Your assignment: The complete listing goes into the output exactly, without its pictures.

(Beginning of Recorded data)

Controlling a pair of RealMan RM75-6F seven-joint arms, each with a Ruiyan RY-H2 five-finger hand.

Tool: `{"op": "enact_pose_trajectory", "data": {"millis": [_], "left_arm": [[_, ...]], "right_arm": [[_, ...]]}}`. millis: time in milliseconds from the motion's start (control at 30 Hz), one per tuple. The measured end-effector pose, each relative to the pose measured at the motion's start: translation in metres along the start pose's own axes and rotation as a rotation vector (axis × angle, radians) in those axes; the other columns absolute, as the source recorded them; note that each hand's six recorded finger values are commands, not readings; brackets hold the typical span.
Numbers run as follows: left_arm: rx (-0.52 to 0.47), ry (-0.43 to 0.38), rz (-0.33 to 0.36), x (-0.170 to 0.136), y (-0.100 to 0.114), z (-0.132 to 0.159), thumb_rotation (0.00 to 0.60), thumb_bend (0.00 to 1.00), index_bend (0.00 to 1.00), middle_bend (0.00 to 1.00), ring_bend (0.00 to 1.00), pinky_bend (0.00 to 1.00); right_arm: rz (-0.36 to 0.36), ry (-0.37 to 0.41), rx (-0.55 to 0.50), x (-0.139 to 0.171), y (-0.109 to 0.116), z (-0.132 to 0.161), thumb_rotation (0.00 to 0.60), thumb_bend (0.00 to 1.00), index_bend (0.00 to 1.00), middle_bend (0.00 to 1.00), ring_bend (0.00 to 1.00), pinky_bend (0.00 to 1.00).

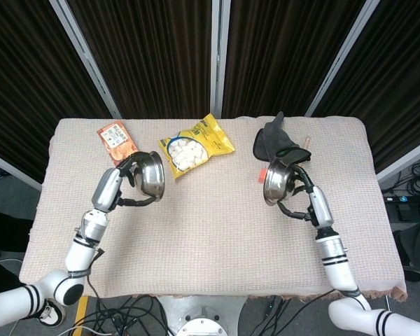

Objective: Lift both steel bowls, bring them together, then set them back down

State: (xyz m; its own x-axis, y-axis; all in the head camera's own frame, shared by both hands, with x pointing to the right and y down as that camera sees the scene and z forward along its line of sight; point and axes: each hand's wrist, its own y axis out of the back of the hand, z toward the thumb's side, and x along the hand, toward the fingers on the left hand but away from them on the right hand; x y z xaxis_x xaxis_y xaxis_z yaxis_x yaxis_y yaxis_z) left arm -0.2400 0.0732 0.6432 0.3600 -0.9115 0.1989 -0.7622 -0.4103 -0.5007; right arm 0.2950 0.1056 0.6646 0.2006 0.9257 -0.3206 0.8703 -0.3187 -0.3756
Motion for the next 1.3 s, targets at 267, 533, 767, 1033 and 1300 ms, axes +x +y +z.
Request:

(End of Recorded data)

Reply:
Controlling a pair of RealMan RM75-6F seven-joint arms, each with a Ruiyan RY-H2 five-finger hand.

Tool: `{"op": "enact_pose_trajectory", "data": {"millis": [_], "left_arm": [[_, ...]], "right_arm": [[_, ...]]}}`. millis: time in milliseconds from the motion's start (control at 30 Hz), one per tuple. The measured end-effector pose, each relative to the pose measured at the motion's start: translation in metres along the start pose's own axes and rotation as a rotation vector (axis × angle, radians) in those axes; the other columns absolute, as the source recorded them; note that each hand's six recorded finger values are commands, not readings; brackets hold the typical span.
Numbers run as follows: left_arm: rx (-0.52 to 0.47), ry (-0.43 to 0.38), rz (-0.33 to 0.36), x (-0.170 to 0.136), y (-0.100 to 0.114), z (-0.132 to 0.159), thumb_rotation (0.00 to 0.60), thumb_bend (0.00 to 1.00), index_bend (0.00 to 1.00), middle_bend (0.00 to 1.00), ring_bend (0.00 to 1.00), pinky_bend (0.00 to 1.00); right_arm: rz (-0.36 to 0.36), ry (-0.37 to 0.41), rx (-0.55 to 0.50), x (-0.139 to 0.171), y (-0.109 to 0.116), z (-0.132 to 0.161), thumb_rotation (0.00 to 0.60), thumb_bend (0.00 to 1.00), index_bend (0.00 to 1.00), middle_bend (0.00 to 1.00), ring_bend (0.00 to 1.00), pinky_bend (0.00 to 1.00).


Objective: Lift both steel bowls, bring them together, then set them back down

State: (xyz m; its own x-axis, y-axis; all in the head camera's own frame, shared by both hands, with x pointing to the right and y down as that camera sees the scene and z forward along its line of sight; point and axes: each hand's wrist, its own y axis out of the back of the hand, z toward the thumb's side, and x along the hand, toward the fingers on the left hand but away from them on the right hand; x y z xaxis_x xaxis_y xaxis_z yaxis_x yaxis_y yaxis_z) left arm -0.2400 0.0732 0.6432 0.3600 -0.9115 0.1989 -0.7622 -0.4103 -0.5007; right arm 0.2950 0.1056 0.6646 0.2006 0.9257 -0.3206 0.8703 -0.3187 -0.3756
Motion for the next 1.3 s, targets at 267, 533, 767, 1033 and 1300 ms, axes +x +y +z.
Request:

The full output has been given.